Friedman, writing for Polygon, noted that "these shows became more elaborate over time, moving from two cameras in a hotel ballroom to a livestreamed multi-camera setup with costumed players at PAX Prime in 2012". Prerecorded, edited actual play series, such as AI: The Series (2016–2017) and The "C" Team (2017–2021), were also released. In 2019, this work led to the official Acquisitions Incorporated sourcebook featuring the series' concept and characters. In 2023, the series switched to Greyhawk as their campaign setting. At PAX Unplugged 2025, Acquisitions Incorporated Daggerheart was announced. The series will be rebooted with a new campaign and setting and will use Daggerheart instead of Dungeons & Dragons as its tabletop role-playing game. Francesco Cacciatore of Polygon commented that while there have been many changes to Acquisitions Incorporated since its launch in 2008, including "only Penny Arcade duo Jerry Holkins and Mike Krahulik remaining from the original cast, the brand never lost its identity or its connection to its fanbase. Rather than using the switch to Daggerheart to start from scratch, they went to great lengths to ensure that this fit into the continuity of the show".

===The New Kid film script===
Announced on June 2, 2011, Paramount Pictures and Paramount Animation had acquired the rights to produce an animated film adaptation of the one-off strip The New Kid, which was published on October 29, 2010. The strip was one of three mini-strips which featured a cinematic opening to a larger story left unexplored. The New Kid is about a boy who is moving to a new planet with his family because of his father's career. The script was written by Gary Whitta and would have been produced by Mary Parent and Cale Boyter.

At PAX Australia in 2016, during a Q&A session, Holkins revealed that changes at Paramount resulted in the film rights being returned to Penny Arcade and the project canceled. He did note, however, that Whitta's script was complete and the project could move forward with another production company in the future.

===The Trenches===
The Trenches was a 2011-2015 comic series by Krahulik and Holkins in collaboration with webcomic PvPs creator Scott Kurtz. The comic followed a man named Issac and his life as a game tester. The series was launched on August 9, 2011, and featured new strips every Tuesday and Thursday, usually accompanied by a "Tale from the Trenches", which was a short piece submitted by a reader detailing their own experiences in the game industry.

In September 2012, Kurtz stopped illustrating the webcomic, due to lack of time, and was replaced by Mary Cagle, a former intern of his, and the creator of the webcomic Kiwi Blitz.

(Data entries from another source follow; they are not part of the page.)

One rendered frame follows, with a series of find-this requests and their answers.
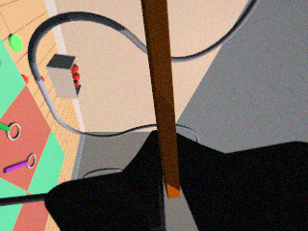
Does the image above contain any white loop with purple handle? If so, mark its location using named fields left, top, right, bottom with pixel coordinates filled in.
left=4, top=154, right=36, bottom=173

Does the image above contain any white ring with green handle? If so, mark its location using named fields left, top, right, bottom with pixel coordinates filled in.
left=0, top=123, right=21, bottom=141

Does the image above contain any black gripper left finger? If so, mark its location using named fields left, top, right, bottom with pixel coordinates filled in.
left=43, top=130, right=167, bottom=231

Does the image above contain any orange bar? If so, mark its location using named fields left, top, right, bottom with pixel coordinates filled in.
left=141, top=0, right=181, bottom=199

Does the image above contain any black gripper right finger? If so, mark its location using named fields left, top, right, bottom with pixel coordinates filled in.
left=176, top=133, right=308, bottom=231

Kurtz still continued to collaborate with Krahulik and Holkins in writing the comic. In late August 2013, illustration was taken over by Ty Halley (Secret Life of a Journal Writer) and Monica Ray (Phuzzy Comics), former contestants of the Penny Arcade series Strip Search.

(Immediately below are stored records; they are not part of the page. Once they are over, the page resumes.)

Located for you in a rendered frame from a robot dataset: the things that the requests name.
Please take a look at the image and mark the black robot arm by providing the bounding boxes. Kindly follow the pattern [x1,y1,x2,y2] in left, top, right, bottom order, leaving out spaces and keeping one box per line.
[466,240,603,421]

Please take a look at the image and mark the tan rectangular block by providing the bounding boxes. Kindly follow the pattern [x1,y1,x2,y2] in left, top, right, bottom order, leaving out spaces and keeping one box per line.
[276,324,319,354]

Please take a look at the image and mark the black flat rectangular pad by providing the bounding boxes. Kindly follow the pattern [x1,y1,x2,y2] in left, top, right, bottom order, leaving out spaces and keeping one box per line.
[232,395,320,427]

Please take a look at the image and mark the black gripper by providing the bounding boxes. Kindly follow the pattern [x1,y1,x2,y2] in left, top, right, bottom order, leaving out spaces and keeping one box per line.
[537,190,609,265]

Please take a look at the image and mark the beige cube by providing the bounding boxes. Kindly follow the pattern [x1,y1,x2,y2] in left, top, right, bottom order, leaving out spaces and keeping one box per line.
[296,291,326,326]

The Trenches was ultimately abandoned. The last comic was posted January 5, 2016, while the last Tales is from September 10, 2015.

===The Decideotron===
In 2011, Krahulik and Holkins released an application for iOS devices called The Decide-o-tron, presented by Eedar and developed by The Binary Mill. The app worked as a recommendation engine for video games; users would input games they'd enjoyed and the app attempted to predict their ratings of titles they had not yet played. Holkins described it as "Pandora for games". By 2014, the decideotron.com website was dead.

===Kickstarter===
In 2012, Penny Arcade created two Kickstarter projects. The first, in July 2012, was the Penny Arcade's Paint the Line card game which was used as an alternative to pre-ordering it and came with an exclusive comic. 259 backers pledged $9,025 to this project. The second, running from July to August 2012, was entitled Penny Arcade Sells Out and was intended to replace advertising revenue with crowd funding. The leaderboard ad on the home page of Penny Arcade would be removed if the minimum goal of $250,000 were reached, whereas the entire site would become completely ad-free for a year at $999,999. 9,069 backers pledged $528,144 to the project. The reality web series described as "our version of America's Next Top Webcomic" titled Strip Search arose from the $450,000 stretch goal.

=== I Come in Peace, With Console Advice ===
Krahulik and Holkins created a comic strip which compares the 7th generation consoles that appears in the December 2006 issue of Wired magazine.

==Penny Arcade events==

Every Christmas since 2003, Penny Arcade hosts a charity called Child's Play to buy new toys for children's hospitals. As of 2025, Child's Play had processed over $67 million in donations since its inception. They have also sponsored a three-day gaming festival called the Penny Arcade Expo, later renamed to PAX, every August since 2004.

==Legal issues and controversy==
===Strawberry Shortcake===

Krahulik and Holkins received a cease-and-desist letter from American Greetings Corporation over the use of American Greetings' Strawberry Shortcake and Plum Puddin' characters in the April 14, 2003 Penny Arcade strip entitled "Tart as a Double Entendre".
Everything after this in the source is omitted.